Prompt: Among the lines below, count those that include "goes", and state the count alone.

Collected material:

<<<<

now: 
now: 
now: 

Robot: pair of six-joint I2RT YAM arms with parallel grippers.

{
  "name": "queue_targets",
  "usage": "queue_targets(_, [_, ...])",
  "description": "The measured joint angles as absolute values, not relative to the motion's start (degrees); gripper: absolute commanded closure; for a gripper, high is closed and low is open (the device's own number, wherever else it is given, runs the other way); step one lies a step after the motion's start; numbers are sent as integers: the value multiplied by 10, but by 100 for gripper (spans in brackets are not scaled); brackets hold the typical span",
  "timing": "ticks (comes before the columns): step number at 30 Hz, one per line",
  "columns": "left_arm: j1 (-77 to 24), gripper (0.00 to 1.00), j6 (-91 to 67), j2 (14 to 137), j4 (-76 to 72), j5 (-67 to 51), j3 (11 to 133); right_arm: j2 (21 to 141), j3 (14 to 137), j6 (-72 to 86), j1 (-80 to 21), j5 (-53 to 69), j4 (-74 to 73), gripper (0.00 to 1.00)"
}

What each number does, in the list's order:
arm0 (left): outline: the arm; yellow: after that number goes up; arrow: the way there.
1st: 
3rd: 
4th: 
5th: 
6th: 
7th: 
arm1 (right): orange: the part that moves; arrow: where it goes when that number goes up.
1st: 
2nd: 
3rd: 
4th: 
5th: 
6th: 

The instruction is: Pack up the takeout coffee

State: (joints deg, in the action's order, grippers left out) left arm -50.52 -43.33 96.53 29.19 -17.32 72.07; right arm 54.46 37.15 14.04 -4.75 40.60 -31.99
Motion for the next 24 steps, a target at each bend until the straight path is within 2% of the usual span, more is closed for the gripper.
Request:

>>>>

Solved problem: 2